Konrad Stock legt eine theologische Enzyklopädie vor, die zum Studium der Theologie ebenso wie zur Pflege und zur Vertiefung der interdisziplinären Diskurse anleitet. In Fortschreibung der Ideen Friedrich Schleiermachers begründet der Autor die Einheit aller theologischer Disziplinen in der Ausrichtung auf die praktische Aufgabe, die Selbständigkeit des christlichen Lebens in seiner jeweiligen Gegenwart möglich zu machen. Zunächst entwirft er einen Begriff philosophischer Theologie, der die Grundsätze des Wesens des Christentums in reformatorischer Sicht innerhalb des theoretischen Rahmens von "Religion und Identität" darstellt. Seine Abhandlung mündet in eine Skizze theologischer Identität, die das persönliche Interesse und die Freude am theologischen Beruf beschreibt.
Rezensionsnotiz zu
Frankfurter Allgemeine Zeitung, 19.04.2006
Angesichts der allgegenwärtigen Reformierung der Studiengänge, die wohl auch die Theologie ereilen wird, komme dieser Band "vielleicht zu spät", fürchtet Hermut Löhr.
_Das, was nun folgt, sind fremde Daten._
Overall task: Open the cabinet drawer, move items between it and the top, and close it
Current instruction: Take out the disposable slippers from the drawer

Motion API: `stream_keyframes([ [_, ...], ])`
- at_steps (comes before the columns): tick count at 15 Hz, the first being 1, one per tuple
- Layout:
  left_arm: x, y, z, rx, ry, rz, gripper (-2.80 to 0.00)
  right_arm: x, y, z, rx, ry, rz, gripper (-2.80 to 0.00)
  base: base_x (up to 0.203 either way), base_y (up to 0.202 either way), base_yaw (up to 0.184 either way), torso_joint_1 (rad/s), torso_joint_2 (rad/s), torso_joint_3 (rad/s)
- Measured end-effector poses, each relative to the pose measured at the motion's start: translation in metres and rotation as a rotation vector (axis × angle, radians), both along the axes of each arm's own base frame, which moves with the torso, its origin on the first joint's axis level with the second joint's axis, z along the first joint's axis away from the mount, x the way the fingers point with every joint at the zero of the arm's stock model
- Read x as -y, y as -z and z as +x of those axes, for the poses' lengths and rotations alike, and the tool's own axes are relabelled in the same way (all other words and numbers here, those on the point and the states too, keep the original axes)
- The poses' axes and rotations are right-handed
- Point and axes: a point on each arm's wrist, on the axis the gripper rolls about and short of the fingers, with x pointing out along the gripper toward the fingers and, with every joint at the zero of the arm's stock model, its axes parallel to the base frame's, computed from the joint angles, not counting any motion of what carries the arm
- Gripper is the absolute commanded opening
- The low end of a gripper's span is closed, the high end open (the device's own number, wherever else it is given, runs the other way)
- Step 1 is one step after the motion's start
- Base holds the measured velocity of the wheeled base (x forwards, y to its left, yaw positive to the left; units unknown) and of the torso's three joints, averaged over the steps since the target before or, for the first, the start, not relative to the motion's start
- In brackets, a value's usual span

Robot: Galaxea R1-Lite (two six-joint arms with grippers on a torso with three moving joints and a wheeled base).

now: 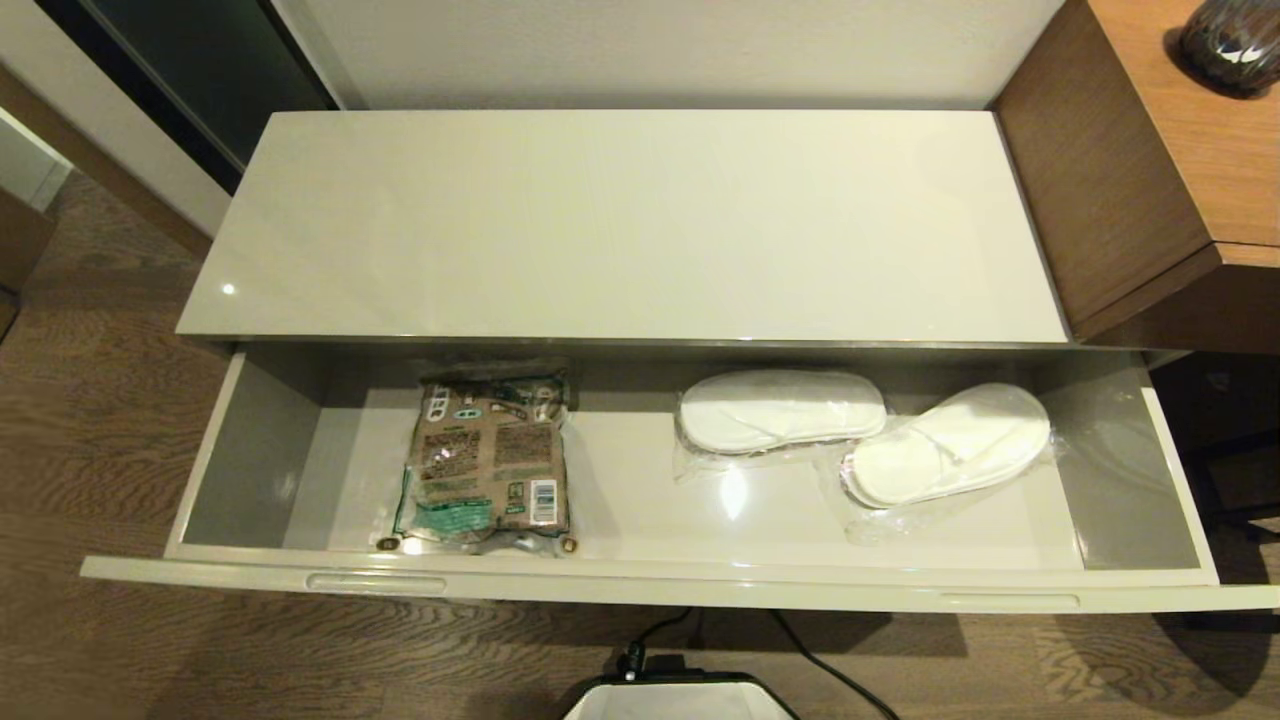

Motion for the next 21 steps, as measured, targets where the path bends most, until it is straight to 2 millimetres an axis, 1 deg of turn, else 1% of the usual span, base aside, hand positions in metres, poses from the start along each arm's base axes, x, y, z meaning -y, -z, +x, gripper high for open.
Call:
stream_keyframes([
  [3, 0.0, 0.04, -0.02, -0.04, -0.075, 0.077, -2.8, 0.0, 0.0, 0.0, 0.0, 0.0, 0.0, -2.8, 0.0, 0.0, 0.0, 0.0, 0.0, 0.0],
  [4, -0.001, 0.047, -0.023, -0.033, -0.081, 0.104, -2.8, 0.0, 0.0, 0.0, 0.0, 0.0, 0.0, -2.8, 0.0, 0.0, 0.0, 0.0, 0.0, 0.0],
  [7, 0.0, 0.041, -0.023, 0.147, -0.055, 0.182, -2.8, 0.0, 0.0, 0.0, 0.0, 0.0, 0.0, -2.8, 0.0, 0.0, 0.0, 0.0, 0.0, 0.0],
  [8, 0.0, 0.04, -0.017, 0.192, -0.052, 0.193, -2.8, 0.0, 0.0, 0.0, 0.0, 0.0, 0.001, -2.8, 0.0, 0.0, 0.0, 0.0, 0.0, 0.0],
  [9, 0.0, 0.038, -0.007, 0.251, -0.056, 0.199, -2.8, 0.0, 0.0, 0.0, 0.0, 0.0, 0.001, -2.8, 0.0, 0.0, 0.0, 0.0, 0.0, 0.0],
  [11, 0.0, 0.036, 0.019, 0.376, -0.07, 0.202, -2.8, 0.0, 0.0, 0.0, 0.0, 0.0, 0.0, -2.8, 0.0, 0.0, 0.0, 0.0, 0.0, 0.0],
  [12, 0.0, 0.038, 0.035, 0.433, -0.077, 0.203, -2.8, 0.0, 0.0, 0.0, 0.0, 0.0, 0.0, -2.8, 0.0, 0.0, 0.0, 0.0, 0.0, 0.0],
  [14, 0.0, 0.052, 0.065, 0.526, -0.094, 0.205, -2.8, 0.0, 0.0, 0.0, 0.0, 0.0, 0.0, -2.8, 0.0, 0.0, 0.0, 0.0, 0.0, 0.0],
  [16, -0.001, 0.073, 0.092, 0.622, -0.106, 0.225, -2.8, 0.0, 0.0, 0.0, 0.0, 0.0, 0.0, -2.8, 0.0, 0.0, 0.0, 0.0, 0.0, 0.0],
  [18, -0.001, 0.086, 0.105, 0.737, -0.136, 0.268, -2.8, 0.0, 0.0, 0.0, 0.0, 0.0, 0.001, -2.8, 0.0, 0.0, 0.0, 0.0, 0.0, 0.0],
  [19, -0.002, 0.086, 0.106, 0.775, -0.185, 0.312, -2.8, 0.0, 0.0, 0.0, 0.0, 0.0, 0.0, -2.8, 0.0, 0.0, 0.0, 0.0, 0.0, 0.0],
  [21, -0.005, 0.096, 0.109, 0.697, -0.275, 0.436, -2.8, 0.0, 0.0, 0.0, 0.0, 0.0, 0.001, -2.8, 0.0, 0.0, 0.0, 0.0, 0.0, 0.0],
])
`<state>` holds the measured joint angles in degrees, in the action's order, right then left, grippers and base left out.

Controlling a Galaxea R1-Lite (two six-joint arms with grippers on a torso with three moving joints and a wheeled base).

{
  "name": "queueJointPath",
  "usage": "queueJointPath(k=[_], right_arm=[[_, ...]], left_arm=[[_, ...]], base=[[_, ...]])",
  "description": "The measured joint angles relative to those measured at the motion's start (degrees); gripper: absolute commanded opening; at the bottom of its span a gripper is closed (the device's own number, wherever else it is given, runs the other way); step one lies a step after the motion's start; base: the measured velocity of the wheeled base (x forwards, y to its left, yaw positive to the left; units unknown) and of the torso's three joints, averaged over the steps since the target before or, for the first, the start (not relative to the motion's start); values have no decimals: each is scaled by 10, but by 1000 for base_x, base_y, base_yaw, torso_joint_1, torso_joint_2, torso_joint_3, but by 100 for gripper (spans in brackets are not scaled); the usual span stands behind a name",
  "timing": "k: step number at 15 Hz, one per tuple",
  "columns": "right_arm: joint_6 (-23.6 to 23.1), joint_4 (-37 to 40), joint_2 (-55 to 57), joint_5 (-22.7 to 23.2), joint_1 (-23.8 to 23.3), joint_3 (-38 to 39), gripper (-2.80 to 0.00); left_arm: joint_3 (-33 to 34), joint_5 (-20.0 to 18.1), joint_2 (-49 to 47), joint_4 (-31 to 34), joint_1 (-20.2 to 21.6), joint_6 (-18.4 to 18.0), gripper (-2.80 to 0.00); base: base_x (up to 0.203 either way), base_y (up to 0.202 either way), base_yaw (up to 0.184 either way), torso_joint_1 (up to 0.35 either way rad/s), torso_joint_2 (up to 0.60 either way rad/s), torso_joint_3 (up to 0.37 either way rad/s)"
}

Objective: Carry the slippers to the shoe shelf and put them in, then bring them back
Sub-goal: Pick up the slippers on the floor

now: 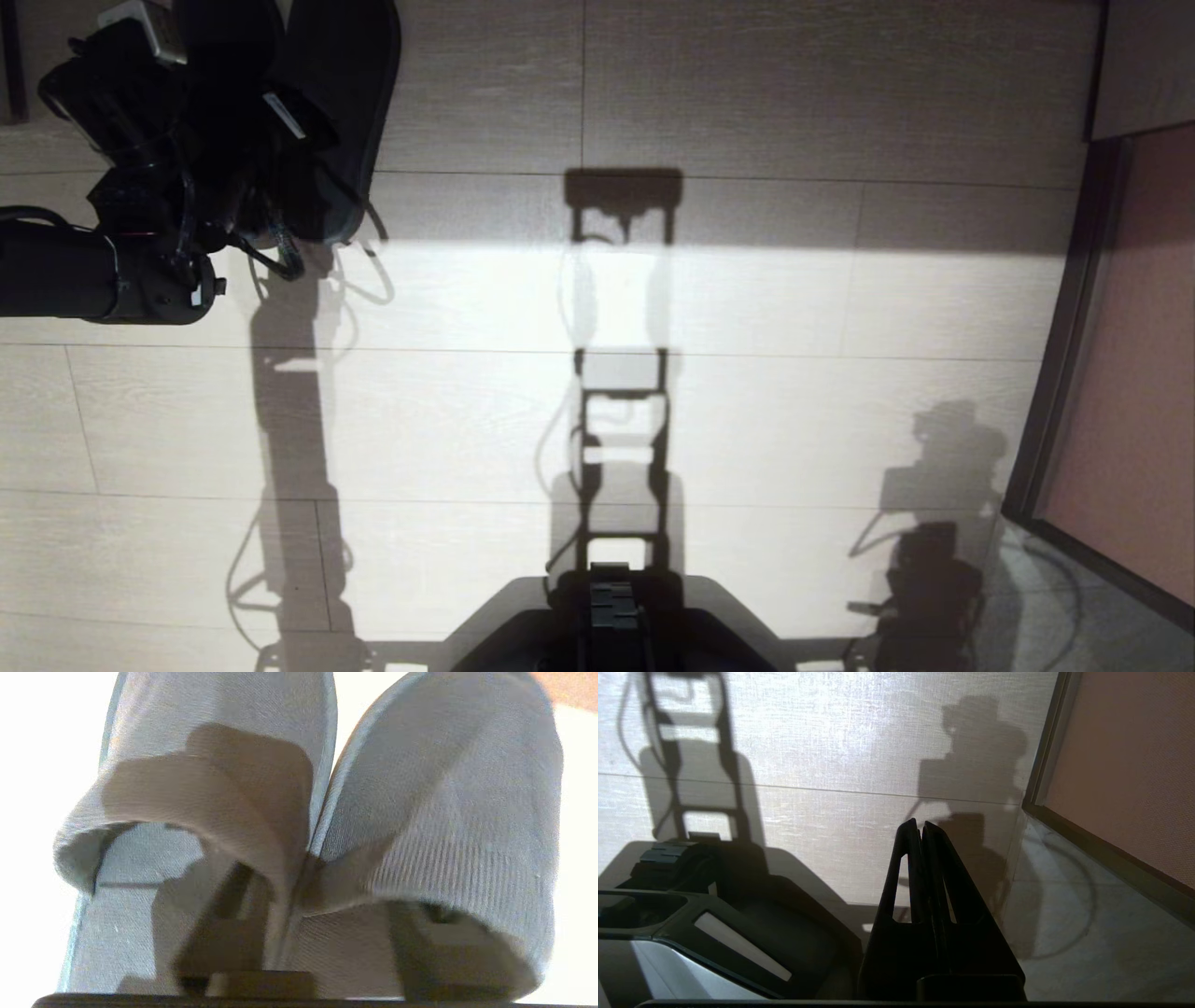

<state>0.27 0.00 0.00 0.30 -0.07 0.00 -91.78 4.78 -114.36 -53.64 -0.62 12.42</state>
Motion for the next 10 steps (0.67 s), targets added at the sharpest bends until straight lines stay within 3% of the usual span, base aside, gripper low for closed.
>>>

Konrad Stock setzt darin auf den "Zusammenhang" der theologischen Fächer und beschreibt eine Theologie, die sich in Bezugnahme auf Friedrich Schleiermacher für die Theologie als "positive Wissenschaft" stark macht und als Studienfach auf ein "kirchenleitendes Amt" vorbereiten soll, stellt der Rezensent klar. Dass Stock dabei quasi im Vorbeigehen auch so "manches auf selektiver Lektüre beruhende Missverständnis" die Lehre Schleiermachers betreffend ausräumt, freut Löhr besonders. In "klarer und eleganter Strukturierung" teilt Stock die Theologie in fünf Hauptfächer ein, wobei er durchaus Raum für "differenziertere Aufteilungen" lässt, stellt der Rezensent anerkennend fest. "Konsequent und mit Liebe" behandelt der Autor auch das Kirchenrecht, das mitunter als "abseitig" angesehen wird und widmet sich verschiedenen "Erscheinungsformen der Praktischen Theologie", die er nicht nur kritisch hinterfragt, sondern auch mit "erfrischend polemischen Bemerkungen" versieht, freut sich Löhr. Als "im besten Sinne protestantisch" lobt der Rezensent dieses Buch, weil es "Wissenschaft und Gesellschaft" als streitbares Gebiet versteht.